Pierre s'est lancé dans l'élevage de biquettes, et s'est endetté. Son père, installé dans son coquet pavillon depuis qu'il a pris sa retraite, regarde d'un mauvais œil sa gestion de la ferme, et ne lève pas le petit doigt pour l'aider. La banque ne le soutient plus, mais lui propose un nouveau prêt à condition qu'il accepte d'investir dans un élevage de poulets industriels. Un grand hangar tout neuf, équipé, des poussins livrés avec leur nourriture, le tout automatisé et la vente assurée quand le poulet est à maturité. Pierre, acculé, se laisse convaincre et reprend espoir…
Des jours heureux à l'agonie
En France, deux agriculteurs se suicident tous les jours. Dix mille exploitations disparaissent chaque année. Derrière ces chiffres, des familles, des hommes, des femmes, des enfants. C'est de cela que rend compte ce premier film : les difficultés et des paradoxes du monde agricole aujourd'hui. "C'est toute la perversité du système", souligne Edouard Bergeon dans la présentation de son film. "Pierre n'est pas un mégalo ! Mais autant la banque refuse de lui accorder un peu de trésorerie, autant elle se montre disposée à le suivre, et le pousse même, sur des projets pharaoniques parce que la Chambre d'agriculture et la Coopérative sont derrière".
On suit la lente et inexorable dégringolade de Pierre, qui use sa santé physique et morale pour tenter de faire vivre son exploitation, et sa famille. Le film montre la fierté d'appartenir à une terre, la vie quotidienne, tous ces petits moments de bonheur partagés malgré la rudesse du travail à la ferme : les matchs de foot et le tour de France à la télé, les fêtes de village, les baignades improvisées dans une piscine bricolée avec de la bâche et des meules de foin, la joie des moissons. Des moments qui finissent par se noyer dans l'océan des soucis. Ce film porte aussi un regard sur la transmission, sur les relations entre les générations, délicates dans un monde où l'on ne s'épanche pas facilement.
Le temps de la terre
Les comédiens servent avec sincérité ce film engagé. Guillaume Canet adopte la posture, la gestuelle du paysan avec justesse, même s'il est un peu moins convainquant lorsqu'il sombre dans la dépression. Tous les acteurs qui l'entourent, Veerle Baetens, Rufus (extra en vieux paysan intraitable et buté), Samir Guesmi, sont bouleversants, et particulièrement Anthony Bajon (Ours d'argent du meilleur acteur à la Berlinale 2018 pour son rôle dans La prière, de Cédric Kahn), très émouvant ici dans son interprétation de l'adolescent impuissant face au désespoir de son père.

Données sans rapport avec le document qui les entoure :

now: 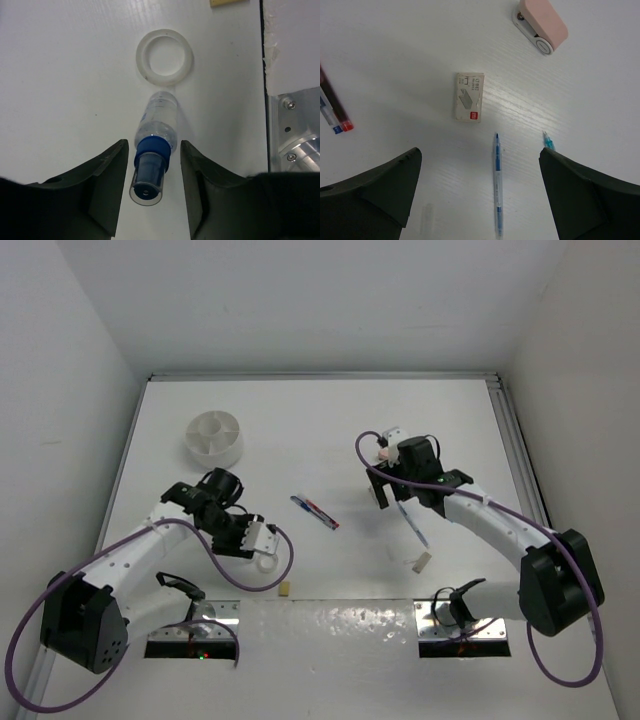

Si ce film pouvait éveiller la conscience de nos concitoyens, ce serait formidable
Edouard Bergeon, réalisateur
La réalisation est sobre, avec de très beaux plans larges et fixes, en cinémaScope façon western, de la campagne, et aussi des plans plus serrés, qui capturent les corps à l'ouvrage, la joie et la souffrance. La caméra prend son temps, le temps de la terre. On regrette un peu l'omniprésence de la musique, qui casse parfois l'émotion suscitée par la justesse des comédiens et une mise en scène sans emphase. On est pris malgré tout aux tripes par cette tragédie qui dit à travers l'histoire d'une famille, toutes celles, tues, de milliers d'agriculteurs dans la détresse.
La fiche
Genre : drame
Réalisateur : Edouard Bergeon
Acteurs : Guillaume Canet, Veerle Baetens, Anthony Bajon, Samir Guesmi
Pays : France
Durée : 1h 43min
Sortie : 25 septembre 2019
Distributeur : Diaphana Distribution
Synopsis : Pierre a 25 ans quand il rentre du Wyoming pour retrouver Claire sa fiancée et reprendre la ferme familiale. Vingt ans plus tard, l'exploitation s’est agrandie, la famille aussi. C’est le temps des jours heureux, du moins au début… Les dettes s’accumulent et Pierre s’épuise au travail. Malgré l’amour de sa femme et ses enfants, il sombre peu à peu… Construit comme une saga familiale, et d’après la propre histoire du réalisateur, le film porte un regard humain sur l’évolution du monde agricole de ces 40 dernières années.